# [Directions]
Reproduce exactly, and only, the lines running from the start of the entries below to the line containing "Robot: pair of".

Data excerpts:
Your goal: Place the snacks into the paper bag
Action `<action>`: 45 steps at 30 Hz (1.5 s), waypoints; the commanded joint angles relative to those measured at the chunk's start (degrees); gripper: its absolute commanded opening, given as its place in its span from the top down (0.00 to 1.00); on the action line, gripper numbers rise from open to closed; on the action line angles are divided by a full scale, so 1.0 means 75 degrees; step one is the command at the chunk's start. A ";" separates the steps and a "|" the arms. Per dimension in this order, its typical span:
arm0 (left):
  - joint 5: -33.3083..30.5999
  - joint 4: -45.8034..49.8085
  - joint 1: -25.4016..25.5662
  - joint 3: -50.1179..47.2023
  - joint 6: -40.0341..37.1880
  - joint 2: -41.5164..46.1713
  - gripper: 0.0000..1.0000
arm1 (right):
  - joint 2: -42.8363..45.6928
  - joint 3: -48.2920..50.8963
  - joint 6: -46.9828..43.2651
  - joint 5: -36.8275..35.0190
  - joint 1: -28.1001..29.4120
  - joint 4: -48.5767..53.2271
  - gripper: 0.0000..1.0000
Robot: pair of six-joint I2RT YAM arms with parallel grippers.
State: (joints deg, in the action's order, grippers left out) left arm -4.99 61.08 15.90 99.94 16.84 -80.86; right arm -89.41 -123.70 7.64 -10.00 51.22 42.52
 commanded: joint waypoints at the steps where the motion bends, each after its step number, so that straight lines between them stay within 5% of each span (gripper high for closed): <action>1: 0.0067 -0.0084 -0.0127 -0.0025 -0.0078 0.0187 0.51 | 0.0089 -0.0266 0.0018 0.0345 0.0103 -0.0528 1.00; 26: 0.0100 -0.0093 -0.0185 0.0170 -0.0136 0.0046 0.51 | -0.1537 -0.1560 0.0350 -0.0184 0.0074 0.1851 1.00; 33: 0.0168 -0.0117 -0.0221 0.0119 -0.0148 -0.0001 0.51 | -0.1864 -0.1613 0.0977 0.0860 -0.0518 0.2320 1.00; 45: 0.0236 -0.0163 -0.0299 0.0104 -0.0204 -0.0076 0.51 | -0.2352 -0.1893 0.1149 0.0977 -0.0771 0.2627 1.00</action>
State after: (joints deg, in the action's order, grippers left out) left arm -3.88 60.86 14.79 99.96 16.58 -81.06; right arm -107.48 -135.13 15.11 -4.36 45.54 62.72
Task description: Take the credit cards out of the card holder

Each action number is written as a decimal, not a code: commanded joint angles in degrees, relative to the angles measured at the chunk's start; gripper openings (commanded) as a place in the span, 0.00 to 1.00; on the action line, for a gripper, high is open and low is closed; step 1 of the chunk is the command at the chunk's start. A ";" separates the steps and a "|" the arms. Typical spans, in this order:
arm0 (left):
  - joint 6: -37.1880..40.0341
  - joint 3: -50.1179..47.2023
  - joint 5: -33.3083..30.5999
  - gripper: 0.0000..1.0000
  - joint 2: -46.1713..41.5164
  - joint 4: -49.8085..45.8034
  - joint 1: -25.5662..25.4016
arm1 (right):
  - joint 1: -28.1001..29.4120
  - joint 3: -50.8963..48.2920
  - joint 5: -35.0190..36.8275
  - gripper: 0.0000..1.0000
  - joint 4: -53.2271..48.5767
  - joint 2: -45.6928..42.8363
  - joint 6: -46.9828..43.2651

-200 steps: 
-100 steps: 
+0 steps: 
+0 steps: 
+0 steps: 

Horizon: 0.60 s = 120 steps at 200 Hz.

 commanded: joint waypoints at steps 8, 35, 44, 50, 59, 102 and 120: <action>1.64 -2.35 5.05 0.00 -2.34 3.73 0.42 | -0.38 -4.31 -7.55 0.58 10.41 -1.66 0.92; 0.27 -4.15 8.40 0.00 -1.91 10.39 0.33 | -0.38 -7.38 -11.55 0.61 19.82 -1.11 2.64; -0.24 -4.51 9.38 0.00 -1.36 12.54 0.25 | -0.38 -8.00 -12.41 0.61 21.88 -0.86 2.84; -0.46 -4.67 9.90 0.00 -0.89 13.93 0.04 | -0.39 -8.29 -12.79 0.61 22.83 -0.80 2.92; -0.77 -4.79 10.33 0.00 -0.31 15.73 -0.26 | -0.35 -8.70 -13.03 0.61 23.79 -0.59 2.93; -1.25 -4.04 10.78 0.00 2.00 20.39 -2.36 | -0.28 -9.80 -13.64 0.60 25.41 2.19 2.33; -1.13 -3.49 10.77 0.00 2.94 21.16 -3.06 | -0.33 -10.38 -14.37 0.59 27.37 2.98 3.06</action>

# [Response area]
Your goal: Place the snacks into the paper bag
Action `<action>`: 45 steps at 30 Hz (1.5 s), waypoints; the commanded joint angles relative to those measured at the chunk's start (degrees); gripper: its absolute commanded opening, given as its place in its span from the top down (0.00 to 1.00); on the action line, gripper numbers rise from open to closed; on the action line angles are divided by a full scale, so 1.0 means 75 degrees; step one is the command at the chunk's start. A ";" separates the steps and a "|" the arms. Per dimension in this order, its typical span:
arm0 (left):
  - joint 5: -33.3083..30.5999
  - joint 4: -45.8034..49.8085
  - joint 1: -25.4016..25.5662
  - joint 3: -50.1179..47.2023
  - joint 6: -40.0341..37.1880
  - joint 2: -41.5164..46.1713
  - gripper: 0.0000..1.0000
arm1 (right):
  - joint 2: -42.8363..45.6928
  - joint 3: -48.2920..50.8963
  - joint 6: -46.9828..43.2651
  - joint 5: -36.8275..35.0190
  - joint 1: -28.1001..29.4120
  - joint 4: -48.5767..53.2271
  - gripper: 0.0000..1.0000
Robot: pair of six-joint I2RT YAM arms with parallel grippers.

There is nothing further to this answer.